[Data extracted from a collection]
============================================================
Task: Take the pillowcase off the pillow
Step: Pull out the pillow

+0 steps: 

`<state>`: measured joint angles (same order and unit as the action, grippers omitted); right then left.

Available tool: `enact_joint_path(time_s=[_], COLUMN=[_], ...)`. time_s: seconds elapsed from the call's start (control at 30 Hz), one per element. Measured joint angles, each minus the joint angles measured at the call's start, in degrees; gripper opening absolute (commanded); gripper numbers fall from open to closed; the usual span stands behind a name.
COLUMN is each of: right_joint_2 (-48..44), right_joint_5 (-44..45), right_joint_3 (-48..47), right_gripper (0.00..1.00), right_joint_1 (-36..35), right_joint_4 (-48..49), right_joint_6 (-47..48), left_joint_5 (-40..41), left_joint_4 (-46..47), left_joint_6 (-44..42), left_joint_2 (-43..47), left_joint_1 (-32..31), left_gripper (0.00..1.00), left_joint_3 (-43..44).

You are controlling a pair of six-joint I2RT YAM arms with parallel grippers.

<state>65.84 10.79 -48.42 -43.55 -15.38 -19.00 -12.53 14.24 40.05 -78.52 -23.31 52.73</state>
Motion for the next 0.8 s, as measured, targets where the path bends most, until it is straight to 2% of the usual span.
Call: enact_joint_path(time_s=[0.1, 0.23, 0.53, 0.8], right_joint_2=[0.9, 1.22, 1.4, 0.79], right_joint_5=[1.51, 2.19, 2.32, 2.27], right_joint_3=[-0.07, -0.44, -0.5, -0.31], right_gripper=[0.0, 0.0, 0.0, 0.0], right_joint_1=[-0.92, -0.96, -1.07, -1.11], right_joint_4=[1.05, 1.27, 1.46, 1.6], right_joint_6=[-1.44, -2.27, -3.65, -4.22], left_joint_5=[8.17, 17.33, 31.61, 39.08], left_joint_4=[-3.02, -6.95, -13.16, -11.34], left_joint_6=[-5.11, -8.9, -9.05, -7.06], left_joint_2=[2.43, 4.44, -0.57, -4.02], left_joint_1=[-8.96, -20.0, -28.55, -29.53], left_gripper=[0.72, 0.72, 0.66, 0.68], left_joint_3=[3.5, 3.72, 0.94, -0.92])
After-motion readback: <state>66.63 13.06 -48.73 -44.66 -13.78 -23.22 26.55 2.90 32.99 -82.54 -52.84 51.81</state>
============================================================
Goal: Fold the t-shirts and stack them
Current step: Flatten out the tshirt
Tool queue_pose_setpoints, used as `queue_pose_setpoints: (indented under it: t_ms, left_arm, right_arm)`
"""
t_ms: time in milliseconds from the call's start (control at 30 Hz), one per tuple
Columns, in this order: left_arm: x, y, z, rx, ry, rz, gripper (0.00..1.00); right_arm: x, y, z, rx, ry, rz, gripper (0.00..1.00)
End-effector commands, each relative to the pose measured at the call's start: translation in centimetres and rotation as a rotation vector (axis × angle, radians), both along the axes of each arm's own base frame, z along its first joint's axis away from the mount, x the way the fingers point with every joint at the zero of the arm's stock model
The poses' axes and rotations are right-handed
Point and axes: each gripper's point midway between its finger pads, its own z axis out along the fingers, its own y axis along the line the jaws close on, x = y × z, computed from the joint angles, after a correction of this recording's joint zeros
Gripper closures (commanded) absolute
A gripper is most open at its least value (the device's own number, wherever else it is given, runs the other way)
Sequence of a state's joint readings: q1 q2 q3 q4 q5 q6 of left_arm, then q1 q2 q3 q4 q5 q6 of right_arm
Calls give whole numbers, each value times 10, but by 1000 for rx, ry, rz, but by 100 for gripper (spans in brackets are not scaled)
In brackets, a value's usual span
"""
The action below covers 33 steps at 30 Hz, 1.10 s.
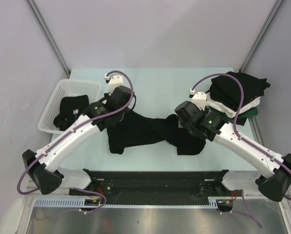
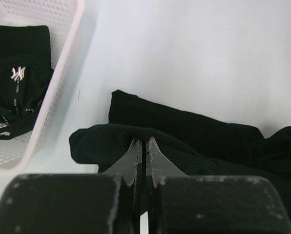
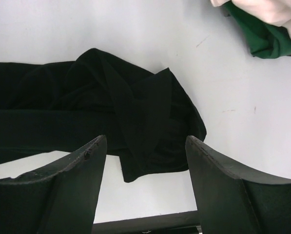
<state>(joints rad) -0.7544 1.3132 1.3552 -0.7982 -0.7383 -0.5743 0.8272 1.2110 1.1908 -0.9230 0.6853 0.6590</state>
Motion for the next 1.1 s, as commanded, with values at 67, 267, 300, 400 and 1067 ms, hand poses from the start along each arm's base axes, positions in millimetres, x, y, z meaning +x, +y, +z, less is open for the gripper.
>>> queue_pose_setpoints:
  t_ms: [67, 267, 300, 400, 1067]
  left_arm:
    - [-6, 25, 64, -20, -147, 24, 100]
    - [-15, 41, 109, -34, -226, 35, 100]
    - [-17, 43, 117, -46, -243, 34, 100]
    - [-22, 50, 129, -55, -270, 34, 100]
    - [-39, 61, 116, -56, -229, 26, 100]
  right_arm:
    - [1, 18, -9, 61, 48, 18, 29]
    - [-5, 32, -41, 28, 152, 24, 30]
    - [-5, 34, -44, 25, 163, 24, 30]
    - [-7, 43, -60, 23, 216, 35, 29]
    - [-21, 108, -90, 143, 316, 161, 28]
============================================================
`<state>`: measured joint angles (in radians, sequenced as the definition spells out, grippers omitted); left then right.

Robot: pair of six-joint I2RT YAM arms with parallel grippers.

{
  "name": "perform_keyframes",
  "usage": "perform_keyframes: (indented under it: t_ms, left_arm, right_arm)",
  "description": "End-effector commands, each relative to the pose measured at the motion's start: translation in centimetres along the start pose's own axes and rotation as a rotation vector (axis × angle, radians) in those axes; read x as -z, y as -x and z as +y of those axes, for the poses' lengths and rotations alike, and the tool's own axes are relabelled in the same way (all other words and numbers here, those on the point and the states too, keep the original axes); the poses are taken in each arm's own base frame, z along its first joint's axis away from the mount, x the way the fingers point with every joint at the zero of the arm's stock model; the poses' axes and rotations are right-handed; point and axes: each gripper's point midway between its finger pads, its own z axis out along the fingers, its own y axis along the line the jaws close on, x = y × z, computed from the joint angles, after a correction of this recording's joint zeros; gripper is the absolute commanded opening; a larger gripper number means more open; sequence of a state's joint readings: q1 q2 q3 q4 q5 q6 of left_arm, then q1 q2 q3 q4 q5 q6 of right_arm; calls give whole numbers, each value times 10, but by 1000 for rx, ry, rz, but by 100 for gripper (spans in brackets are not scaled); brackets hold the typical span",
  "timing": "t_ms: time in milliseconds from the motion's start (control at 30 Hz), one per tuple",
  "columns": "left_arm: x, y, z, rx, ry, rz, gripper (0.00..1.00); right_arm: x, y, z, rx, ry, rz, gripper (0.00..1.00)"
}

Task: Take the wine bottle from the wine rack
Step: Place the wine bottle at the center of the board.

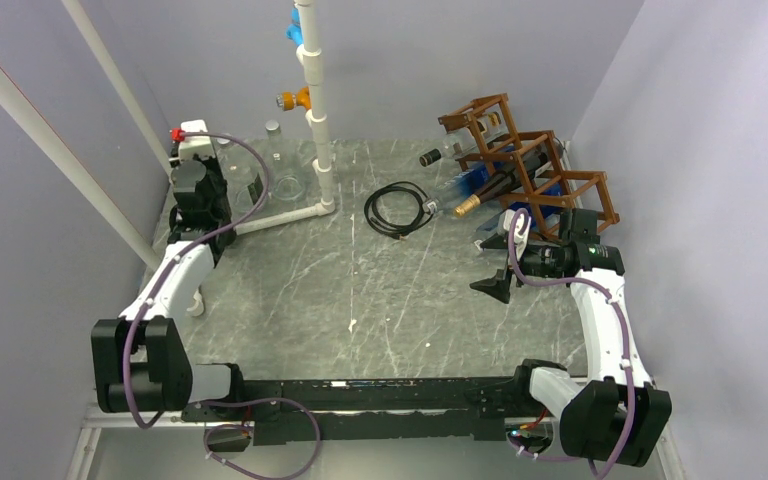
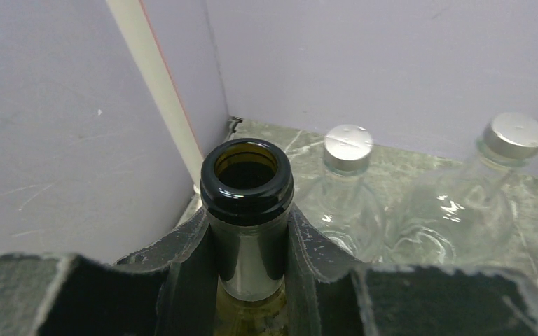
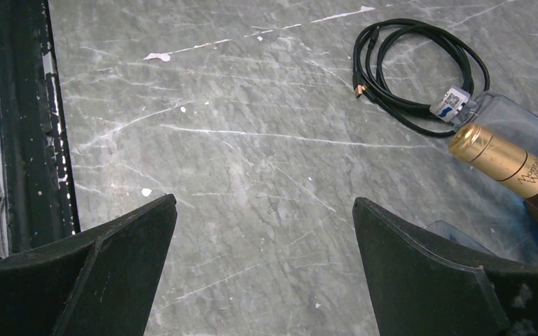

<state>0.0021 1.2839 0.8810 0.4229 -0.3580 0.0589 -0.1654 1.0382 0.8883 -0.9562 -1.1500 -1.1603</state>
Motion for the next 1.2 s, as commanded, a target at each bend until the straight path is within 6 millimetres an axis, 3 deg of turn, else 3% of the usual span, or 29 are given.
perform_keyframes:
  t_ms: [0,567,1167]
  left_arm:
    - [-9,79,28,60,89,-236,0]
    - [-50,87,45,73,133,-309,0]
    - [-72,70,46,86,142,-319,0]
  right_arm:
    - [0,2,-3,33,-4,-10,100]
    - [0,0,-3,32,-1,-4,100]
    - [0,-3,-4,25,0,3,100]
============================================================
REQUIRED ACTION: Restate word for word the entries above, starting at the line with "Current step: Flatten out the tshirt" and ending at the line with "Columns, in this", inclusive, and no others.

SOLUTION:
Current step: Flatten out the tshirt
Tool queue_pose_setpoints, used as `queue_pose_setpoints: (indented under it: t_ms, left_arm, right_arm)`
"""
t_ms: time in milliseconds from the call's start (control at 30 Hz), one per tuple
Columns, in this order: left_arm: x, y, z, rx, ry, rz, gripper (0.00..1.00); right_arm: x, y, z, rx, ry, rz, gripper (0.00..1.00)

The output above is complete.